The second part is that from your description, the problem you mentioned has some characteristics which make me a bit doubtful that the issue /originated/ with isapi_redirector. Namely, as I understand your description :
1) it happened only once
2) the same configuration has been working without showing such a problem for at least one year
3) neither IIS nor Tomcat nor isapi_redirector were recently updated
4) the usage pattern for the website did not change significantly in a way that could explain a problem
5) there was no external network or system issue which could explain the problem
6) the IIS logs do not show the problem to be at the IIS level, and the Tomcat logs do not show the problem to be at the Tomcat level

Now, as the old joke goes, pick any 5 of the 6 above; because in the way my mind works, not all 6 can be true at the same time.

About the alternatives :

Both isapi_redirector and mod_jk use the AJP protocol, and the AJP connector at the Tomcat level, to handle the connection between the front-end webserver and the back-end Tomcat. Both isapi_redirector and mod_jk, in addition to being just a "proxying" solution, incorporate a load-balancing aspect, and a failover aspect.
Also both are open-source and free.

Most other solutions below use the HTTP protocol and the HTTP connector at the Tomcat level. Some of them are open-source and free, others not. Some of them offer load-balancing and/or failover, others not. isapi_redirector and mod_jk offer a lot of tuning capabilities; as far as I know, the other solutions below offer a lot less such capabilities. Whether that is an advantage or an inconvenient is in the eyes of the beholder.

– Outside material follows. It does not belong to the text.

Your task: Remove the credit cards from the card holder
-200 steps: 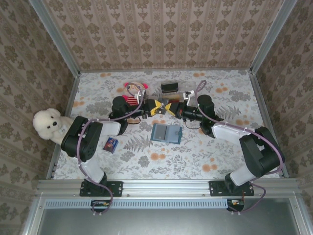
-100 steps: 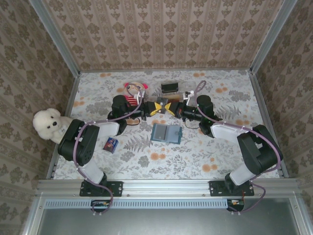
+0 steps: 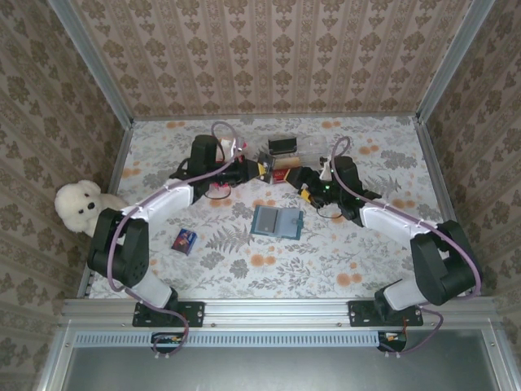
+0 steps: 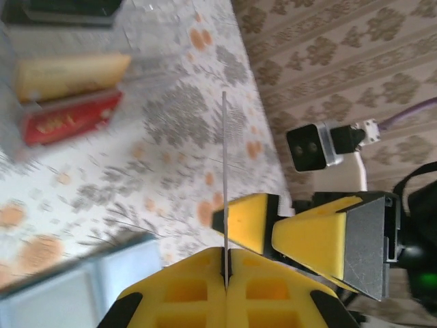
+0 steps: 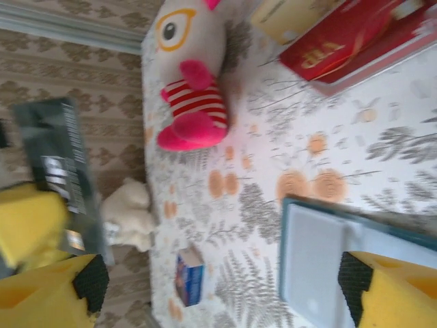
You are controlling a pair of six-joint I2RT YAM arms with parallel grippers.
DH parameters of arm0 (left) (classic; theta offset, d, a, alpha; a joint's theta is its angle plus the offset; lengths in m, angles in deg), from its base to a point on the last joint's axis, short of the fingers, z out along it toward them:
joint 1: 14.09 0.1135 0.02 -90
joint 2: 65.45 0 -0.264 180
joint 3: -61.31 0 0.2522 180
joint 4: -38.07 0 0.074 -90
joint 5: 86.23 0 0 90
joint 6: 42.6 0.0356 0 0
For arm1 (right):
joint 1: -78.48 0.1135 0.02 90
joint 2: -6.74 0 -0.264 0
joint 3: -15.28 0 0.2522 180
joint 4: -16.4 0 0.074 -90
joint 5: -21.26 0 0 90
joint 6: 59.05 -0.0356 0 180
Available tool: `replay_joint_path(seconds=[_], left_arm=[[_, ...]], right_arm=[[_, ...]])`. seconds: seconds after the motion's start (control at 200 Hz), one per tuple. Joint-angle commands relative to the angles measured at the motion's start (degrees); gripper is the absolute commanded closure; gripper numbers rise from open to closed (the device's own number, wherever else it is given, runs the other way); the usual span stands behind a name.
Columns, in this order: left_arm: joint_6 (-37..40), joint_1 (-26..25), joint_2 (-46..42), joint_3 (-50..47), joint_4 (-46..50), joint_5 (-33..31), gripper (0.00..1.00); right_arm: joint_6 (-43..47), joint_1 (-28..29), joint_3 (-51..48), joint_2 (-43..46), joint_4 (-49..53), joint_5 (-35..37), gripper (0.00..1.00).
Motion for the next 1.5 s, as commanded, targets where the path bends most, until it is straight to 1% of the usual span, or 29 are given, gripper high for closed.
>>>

1) IIS 7.0 has a built-in HTTP proxy capability. There is some configuration needed for that at the IIS level, but I do not remember the details. As far as i remember, this does not offer load-balancing or failover.
2) There are several IIS add-on modules available (not free nor open-source) 
which provide
such HTTP proxying capabilities for IIS. One of them is "isapi rewrite 3" (http://www.helicontech.com/isapi_rewrite/). 3) For Apache, you can use the mod_proxy module with the mod_proxy_http sub-module, to proxy requests from Apache to Tomcat via HTTP. This is open-source and free, and may provide for load-balancing and maybe also failover, I don't remember. 4) For Apache, you can also use mod_proxy with the mod_proxy_ajp sub-module. This still uses an AJP connection and the Tomcat AJP connector, and includes load-balancing and failover as I recall. mod_proxy_ajp, compared to mod_jk, is a relative "new kid on the block", and I really do not know how they compare in terms of performance or reliability.

My own experience is mainly with the Apache/mod_jk/Tomcat configuration, and I have never had serious problems with it. I run several servers, but none of them has the kind of load which you indicate for yours (100+ requests/second). I have occasionally used 1, 2 and 3 above, so I know that they basically work; but also not in very demanding circumstances. I have never used (4) above.